** Directions for this task **
From the data below, return the exact lines starting at the line containing "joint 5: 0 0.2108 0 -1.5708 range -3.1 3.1" and ending at the line containing "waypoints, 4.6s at", both included, and nothing else.

Dataset entries
────────────────────

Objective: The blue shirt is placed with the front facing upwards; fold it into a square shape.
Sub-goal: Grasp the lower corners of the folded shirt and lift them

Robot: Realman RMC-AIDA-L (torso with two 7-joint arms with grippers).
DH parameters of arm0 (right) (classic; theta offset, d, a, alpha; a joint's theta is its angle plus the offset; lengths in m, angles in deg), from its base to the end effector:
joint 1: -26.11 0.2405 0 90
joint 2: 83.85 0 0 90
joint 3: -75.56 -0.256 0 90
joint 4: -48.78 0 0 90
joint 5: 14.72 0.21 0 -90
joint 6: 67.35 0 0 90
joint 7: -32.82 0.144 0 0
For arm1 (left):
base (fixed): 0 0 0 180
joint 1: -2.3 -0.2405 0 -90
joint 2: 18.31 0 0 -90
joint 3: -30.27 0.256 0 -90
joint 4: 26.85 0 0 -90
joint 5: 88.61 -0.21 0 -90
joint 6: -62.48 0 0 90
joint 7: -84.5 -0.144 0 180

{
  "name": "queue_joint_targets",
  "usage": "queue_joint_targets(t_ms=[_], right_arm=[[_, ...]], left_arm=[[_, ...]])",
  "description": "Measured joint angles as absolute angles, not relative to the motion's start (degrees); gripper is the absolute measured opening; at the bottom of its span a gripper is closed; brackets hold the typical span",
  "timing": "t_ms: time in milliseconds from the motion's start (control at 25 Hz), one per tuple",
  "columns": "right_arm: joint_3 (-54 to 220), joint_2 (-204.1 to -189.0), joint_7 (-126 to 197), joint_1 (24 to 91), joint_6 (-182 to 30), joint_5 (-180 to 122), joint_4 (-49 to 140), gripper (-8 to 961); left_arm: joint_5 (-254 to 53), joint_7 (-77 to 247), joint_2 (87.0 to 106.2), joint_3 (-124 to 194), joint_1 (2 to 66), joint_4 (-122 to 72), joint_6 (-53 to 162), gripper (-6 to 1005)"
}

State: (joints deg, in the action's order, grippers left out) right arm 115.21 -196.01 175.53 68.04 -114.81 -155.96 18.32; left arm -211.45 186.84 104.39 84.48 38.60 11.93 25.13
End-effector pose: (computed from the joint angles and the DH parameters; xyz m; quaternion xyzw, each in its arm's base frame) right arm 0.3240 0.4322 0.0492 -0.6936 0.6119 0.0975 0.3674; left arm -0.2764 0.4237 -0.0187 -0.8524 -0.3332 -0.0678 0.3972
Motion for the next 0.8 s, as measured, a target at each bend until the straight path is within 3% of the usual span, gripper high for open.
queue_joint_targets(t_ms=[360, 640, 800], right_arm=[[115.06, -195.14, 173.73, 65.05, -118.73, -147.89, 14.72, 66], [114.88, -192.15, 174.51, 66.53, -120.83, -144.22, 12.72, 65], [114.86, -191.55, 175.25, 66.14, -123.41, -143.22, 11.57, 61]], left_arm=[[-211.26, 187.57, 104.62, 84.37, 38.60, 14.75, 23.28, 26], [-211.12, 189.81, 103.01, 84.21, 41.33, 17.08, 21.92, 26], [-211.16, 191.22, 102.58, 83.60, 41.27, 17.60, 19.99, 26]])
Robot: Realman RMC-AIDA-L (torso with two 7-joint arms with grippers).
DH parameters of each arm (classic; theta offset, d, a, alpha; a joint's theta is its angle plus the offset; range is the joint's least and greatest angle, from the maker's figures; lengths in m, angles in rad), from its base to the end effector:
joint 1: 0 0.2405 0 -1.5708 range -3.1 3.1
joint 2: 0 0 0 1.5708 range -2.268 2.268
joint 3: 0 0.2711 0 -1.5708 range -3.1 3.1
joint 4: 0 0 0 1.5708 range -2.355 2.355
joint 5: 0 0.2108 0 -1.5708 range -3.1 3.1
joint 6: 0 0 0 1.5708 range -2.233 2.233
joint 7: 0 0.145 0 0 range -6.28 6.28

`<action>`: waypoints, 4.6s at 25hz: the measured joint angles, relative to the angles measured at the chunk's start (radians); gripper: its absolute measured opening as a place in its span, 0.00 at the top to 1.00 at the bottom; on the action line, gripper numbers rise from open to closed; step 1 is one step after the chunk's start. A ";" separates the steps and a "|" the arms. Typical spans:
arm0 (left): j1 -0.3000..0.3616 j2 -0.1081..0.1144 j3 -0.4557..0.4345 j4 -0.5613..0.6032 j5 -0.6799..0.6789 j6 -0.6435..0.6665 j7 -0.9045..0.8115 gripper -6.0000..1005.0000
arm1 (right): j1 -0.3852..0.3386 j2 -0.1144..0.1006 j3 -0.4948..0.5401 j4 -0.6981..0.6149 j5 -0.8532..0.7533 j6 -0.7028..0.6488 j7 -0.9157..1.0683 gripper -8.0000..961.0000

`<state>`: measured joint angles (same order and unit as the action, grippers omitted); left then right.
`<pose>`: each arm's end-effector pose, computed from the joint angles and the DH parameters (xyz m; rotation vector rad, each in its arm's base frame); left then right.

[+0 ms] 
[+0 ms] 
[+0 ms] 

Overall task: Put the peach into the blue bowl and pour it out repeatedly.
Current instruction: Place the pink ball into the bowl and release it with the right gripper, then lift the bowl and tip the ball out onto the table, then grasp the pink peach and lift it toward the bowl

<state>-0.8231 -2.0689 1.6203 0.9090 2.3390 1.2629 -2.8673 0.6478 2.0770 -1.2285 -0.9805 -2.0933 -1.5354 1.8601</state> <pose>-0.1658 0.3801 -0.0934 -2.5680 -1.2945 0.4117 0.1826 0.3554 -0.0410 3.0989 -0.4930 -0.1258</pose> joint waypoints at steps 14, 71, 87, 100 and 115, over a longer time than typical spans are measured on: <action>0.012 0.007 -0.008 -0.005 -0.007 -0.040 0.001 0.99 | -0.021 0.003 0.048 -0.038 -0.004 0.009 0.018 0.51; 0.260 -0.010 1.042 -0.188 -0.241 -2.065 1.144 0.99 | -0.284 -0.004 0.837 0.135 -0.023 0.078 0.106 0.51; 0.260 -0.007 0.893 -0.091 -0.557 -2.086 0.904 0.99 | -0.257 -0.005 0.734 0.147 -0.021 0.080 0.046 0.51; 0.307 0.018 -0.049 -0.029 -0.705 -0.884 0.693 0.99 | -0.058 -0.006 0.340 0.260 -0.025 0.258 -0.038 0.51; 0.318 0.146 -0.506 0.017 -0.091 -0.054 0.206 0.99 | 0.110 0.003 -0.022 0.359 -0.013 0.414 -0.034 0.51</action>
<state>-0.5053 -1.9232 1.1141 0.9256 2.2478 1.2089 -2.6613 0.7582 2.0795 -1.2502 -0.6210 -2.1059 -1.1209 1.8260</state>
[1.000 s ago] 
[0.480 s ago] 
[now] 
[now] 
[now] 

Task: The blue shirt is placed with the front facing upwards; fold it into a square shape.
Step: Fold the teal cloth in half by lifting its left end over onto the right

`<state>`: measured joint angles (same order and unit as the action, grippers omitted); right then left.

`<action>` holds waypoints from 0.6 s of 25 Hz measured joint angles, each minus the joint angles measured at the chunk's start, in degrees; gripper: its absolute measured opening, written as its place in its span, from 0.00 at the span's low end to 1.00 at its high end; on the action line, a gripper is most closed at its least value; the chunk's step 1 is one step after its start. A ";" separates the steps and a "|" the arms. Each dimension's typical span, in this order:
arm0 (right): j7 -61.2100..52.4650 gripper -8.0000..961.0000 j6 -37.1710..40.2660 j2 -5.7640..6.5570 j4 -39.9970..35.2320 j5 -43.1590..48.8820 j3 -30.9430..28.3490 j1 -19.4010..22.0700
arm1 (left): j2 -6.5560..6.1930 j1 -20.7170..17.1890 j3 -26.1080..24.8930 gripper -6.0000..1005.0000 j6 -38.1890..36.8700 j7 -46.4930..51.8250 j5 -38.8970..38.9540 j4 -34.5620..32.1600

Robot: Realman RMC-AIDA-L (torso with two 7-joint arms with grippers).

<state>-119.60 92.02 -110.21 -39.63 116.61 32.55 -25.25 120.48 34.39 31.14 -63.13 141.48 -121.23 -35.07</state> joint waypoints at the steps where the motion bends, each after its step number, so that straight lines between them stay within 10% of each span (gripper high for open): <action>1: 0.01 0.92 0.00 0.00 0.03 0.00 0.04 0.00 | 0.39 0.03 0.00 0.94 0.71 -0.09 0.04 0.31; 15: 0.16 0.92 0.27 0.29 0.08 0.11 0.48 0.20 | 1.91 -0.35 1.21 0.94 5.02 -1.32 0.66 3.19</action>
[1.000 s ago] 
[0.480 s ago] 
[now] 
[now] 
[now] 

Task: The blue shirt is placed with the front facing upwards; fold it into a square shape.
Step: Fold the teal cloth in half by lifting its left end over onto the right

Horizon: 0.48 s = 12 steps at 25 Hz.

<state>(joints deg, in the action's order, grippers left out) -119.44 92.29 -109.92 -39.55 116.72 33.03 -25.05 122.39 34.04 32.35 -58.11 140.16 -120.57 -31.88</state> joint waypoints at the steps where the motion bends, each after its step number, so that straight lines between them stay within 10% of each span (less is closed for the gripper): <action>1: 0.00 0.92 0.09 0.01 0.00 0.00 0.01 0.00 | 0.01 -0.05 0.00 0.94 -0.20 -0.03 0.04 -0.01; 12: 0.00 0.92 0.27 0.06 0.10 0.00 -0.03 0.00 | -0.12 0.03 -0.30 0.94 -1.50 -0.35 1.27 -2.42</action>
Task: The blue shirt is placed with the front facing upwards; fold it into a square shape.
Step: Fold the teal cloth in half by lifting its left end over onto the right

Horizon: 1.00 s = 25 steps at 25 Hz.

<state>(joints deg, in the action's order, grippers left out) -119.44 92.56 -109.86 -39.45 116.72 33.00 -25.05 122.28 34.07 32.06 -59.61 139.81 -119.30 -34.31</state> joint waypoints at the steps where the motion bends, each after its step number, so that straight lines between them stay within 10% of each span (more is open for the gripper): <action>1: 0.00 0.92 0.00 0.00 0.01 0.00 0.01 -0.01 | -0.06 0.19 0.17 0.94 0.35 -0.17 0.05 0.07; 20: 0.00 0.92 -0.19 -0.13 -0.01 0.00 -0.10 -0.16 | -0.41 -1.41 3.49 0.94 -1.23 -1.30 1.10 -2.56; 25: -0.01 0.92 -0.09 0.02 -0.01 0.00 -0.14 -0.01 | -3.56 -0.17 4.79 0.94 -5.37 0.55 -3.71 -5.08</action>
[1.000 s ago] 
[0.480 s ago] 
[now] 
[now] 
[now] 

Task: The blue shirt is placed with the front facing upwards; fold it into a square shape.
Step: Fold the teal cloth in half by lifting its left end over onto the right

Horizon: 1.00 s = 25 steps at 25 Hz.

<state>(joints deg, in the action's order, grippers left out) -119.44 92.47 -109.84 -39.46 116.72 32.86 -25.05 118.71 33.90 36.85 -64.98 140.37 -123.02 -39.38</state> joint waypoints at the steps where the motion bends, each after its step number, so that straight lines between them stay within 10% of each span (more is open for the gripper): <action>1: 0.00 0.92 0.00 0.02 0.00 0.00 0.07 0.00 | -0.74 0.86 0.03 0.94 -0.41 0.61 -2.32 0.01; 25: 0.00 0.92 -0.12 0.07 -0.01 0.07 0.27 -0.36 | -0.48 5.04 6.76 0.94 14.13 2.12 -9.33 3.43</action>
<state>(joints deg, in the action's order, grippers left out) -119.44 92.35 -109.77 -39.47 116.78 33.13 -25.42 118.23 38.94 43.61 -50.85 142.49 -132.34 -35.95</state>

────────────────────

** Answer space **
joint 5: 0 0.2108 0 -1.5708 range -3.1 3.1
joint 6: 0 0 0 1.5708 range -2.233 2.233
joint 7: 0 0.145 0 0 range -6.28 6.28

`<action>`: waypoints, 4.6s at 25hz: the measured joint angles, relative to the angles measured at the chunk's start (radians); gripper: its absolute measured opening as a place in its span, 0.00 at the top to 1.00 at the bottom; on the action line, gripper numbers rise from open to closed; step 1 is one step after the chunk's start. A ";" separates the steps and a "|" the arms. Typical spans:

The output is now finished.